Then it was the turn of Principal Trombone Dave Bremner to wax enthusiastic about his favourites from the coming season, naturally enough focusing upon his eagerly-awaited partnership with the world-famous trombone virtuoso Christian Lindberg, the latter conducting Jan Sandström’s Double Trombone Concerto “Echoes of Eternity”, Bremner citing the exercise as “proof that men CAN multi-task”, then afterwards drawing our attention to the orchestra’s centenary tribute to the work of Douglas Lilburn, via his Second Symphony.

Having suitably whetted our appetites for the coming season the players returned to their places to await the arrival of guest conductor Dima Slobodeniouk. How fitting it was that, having told us about some of the orchestral highlights of the coming year, the players then pulled out all of the orchestral stops in giving us terrific performances of two favourite orchestral showpieces and a spectacular new concerto for trumpet and orchestra, the latter with one of the world’s great soloists, Håkan Hardenberger!

First on the  evening’s program was Leos Janáček’s grandly festive and excitingly virtuosic Sinfonietta, a work that’s as exciting to watch being performed as to hear, thanks to the writing for brass choir which begins and ends the music, and which is often delivered by players placed either antiphonally or (as here) in a group separated from the remainder of the orchestra. Janáček began writing music for a gymnastics festival at Brno, in his native Moravia, intending to compose a number of fanfares to mark the occasion – but his imagination gradually took charge of the original idea, and he found himself overwhelmed by a mixture of patriotic fervour (the work was dedicated to the Czechoslovak Armed Forces) and parochial feelings (apart from the opening fanfares, each section of the work celebrates a landmark in the town of Brno).

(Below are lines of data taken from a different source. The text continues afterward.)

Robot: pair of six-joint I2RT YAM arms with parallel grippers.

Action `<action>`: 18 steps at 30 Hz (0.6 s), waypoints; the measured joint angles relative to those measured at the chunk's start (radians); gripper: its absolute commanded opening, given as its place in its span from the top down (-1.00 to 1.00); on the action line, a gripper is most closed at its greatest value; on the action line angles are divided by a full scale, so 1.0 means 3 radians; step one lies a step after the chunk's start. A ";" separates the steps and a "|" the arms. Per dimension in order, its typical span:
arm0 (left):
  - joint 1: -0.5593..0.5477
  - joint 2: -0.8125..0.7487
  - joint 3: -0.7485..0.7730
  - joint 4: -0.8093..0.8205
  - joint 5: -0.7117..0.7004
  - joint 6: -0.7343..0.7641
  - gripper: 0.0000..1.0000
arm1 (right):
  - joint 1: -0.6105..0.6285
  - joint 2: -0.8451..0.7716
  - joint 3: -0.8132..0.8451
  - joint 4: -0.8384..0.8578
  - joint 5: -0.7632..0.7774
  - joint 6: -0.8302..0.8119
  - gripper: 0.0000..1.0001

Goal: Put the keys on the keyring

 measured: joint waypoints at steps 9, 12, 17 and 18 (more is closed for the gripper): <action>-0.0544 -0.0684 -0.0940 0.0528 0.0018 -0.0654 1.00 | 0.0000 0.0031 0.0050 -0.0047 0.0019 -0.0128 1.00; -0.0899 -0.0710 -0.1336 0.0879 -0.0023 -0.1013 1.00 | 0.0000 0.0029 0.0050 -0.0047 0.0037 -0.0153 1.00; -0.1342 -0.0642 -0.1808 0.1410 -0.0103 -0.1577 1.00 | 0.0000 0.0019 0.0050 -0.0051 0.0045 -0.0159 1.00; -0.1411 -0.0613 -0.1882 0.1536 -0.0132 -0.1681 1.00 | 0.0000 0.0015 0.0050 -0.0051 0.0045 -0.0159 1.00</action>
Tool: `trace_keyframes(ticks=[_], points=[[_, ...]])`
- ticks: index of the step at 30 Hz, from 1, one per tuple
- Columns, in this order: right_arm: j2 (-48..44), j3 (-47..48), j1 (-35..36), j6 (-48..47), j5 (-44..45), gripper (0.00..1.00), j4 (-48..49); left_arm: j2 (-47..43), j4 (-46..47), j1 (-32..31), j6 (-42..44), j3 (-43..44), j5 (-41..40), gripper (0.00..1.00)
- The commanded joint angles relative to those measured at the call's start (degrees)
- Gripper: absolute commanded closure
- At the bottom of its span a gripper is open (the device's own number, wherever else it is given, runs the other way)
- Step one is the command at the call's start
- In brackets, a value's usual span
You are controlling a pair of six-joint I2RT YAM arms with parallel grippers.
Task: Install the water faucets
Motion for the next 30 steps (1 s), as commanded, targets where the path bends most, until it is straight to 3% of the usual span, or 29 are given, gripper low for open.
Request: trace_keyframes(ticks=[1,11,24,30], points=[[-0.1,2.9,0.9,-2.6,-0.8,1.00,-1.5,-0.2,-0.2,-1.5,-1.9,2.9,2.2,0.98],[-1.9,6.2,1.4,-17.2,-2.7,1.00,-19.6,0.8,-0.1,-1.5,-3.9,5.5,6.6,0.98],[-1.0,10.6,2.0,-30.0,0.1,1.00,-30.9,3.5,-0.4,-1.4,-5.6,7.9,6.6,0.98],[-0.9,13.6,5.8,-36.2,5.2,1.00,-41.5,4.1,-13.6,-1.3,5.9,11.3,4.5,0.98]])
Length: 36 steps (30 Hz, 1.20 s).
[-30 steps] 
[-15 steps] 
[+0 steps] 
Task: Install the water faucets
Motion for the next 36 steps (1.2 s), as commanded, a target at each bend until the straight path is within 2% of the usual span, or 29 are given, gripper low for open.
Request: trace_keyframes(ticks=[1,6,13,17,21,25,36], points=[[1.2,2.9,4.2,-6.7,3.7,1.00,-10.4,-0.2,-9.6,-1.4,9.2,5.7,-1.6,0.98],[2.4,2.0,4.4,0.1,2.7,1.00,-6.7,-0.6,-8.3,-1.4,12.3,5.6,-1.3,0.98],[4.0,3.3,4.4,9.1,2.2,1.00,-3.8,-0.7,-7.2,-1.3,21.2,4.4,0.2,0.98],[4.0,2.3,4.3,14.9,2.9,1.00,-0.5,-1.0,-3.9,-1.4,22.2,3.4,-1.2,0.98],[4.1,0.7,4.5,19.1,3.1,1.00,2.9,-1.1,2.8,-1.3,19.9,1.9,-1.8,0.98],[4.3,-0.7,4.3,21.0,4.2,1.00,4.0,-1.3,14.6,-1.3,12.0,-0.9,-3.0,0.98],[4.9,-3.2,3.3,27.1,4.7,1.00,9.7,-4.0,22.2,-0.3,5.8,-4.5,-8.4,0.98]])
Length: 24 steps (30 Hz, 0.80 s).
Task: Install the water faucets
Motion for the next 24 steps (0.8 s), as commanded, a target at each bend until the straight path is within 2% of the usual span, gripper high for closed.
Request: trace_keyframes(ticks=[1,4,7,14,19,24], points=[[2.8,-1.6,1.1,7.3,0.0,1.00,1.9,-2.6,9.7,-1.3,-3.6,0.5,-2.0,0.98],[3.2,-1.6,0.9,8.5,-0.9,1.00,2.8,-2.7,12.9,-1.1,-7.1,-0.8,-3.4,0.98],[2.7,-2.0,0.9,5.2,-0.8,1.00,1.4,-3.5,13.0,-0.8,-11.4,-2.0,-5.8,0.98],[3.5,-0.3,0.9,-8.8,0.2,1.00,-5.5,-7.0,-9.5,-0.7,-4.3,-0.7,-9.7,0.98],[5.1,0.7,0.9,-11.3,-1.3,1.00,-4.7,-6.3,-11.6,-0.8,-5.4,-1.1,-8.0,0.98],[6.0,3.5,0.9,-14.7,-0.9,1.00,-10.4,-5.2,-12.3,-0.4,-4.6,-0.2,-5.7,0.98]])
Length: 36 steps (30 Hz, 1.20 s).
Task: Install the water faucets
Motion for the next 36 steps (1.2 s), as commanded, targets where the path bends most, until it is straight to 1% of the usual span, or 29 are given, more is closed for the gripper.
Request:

Also informing the music is the composer’s incredible native exuberance, additionally fuelled by his late-in-life infatuation with a married woman, Kamila Stosslova, almost 30 years his junior – many of his important works come from the period of his “idealized” relationship with Kamilla, who was obviously a kind of “Beatrice” to the composer’s “Dante”, an archetypal Muse.

All of this would have gone for very little had the performance by the orchestra, directed by their striking current guest conductor, Dima Slobodeniouk (a name which led me to make wild and inaccurate first-guesses as to his nationality, which was Russian!) faltered or hung fire in any way. Placed in the gallery at the rear of the main orchestra, the brass consort began the work, pinning back our ears with some fantastic playing, bringing out that hint of barbaric splendour which, alas, is sometimes smoothed over in performance. This all took place in tandem with Larry Reese’s thrilling, on-the-spot timpani contributions, the sounds ringing around the proverbial rafters most excitingly and satisfyingly.

The rest of the work brought in the main body of the orchestra, each movement vividly characterized by instrumentation which, in Janáček’s characteristic way, often exploited the extremities of tonal and timbal characteristics of the groups – thus the treble instruments of the orchestra often shrieked and squealed most excitingly, while the lower reaches menacingly loured and rumbled. Performances which don’t bring out this sense of striving to push of the sounds in certain places simply don’t do the composer or his music justice – and thankfully, Dima Slobodeniouk seemed to understand and readily engage Janáček’s particular demons in that respect.

So, in the second movement (The Castle at Brno), the strings joyously chirruped their vigorous figurations over brasses that muttered and rumbled, in between sequences of great lyrical beauty. Similarly demonstrative was the fourth movement (appropriately titled “The Street”) with its festive trumpet-calls, invoking all kinds of responses from the rest of the orchestra, involving gruff, big-boned bass strings dancing heavy-footedly and orchestral bells ringing out almost in alarm at the summons. I liked, too, the boyish “tumble-down” orchestral phrases, winds squawking in roguish pleasure at the unseemliness of it all, energy and laughter paramount.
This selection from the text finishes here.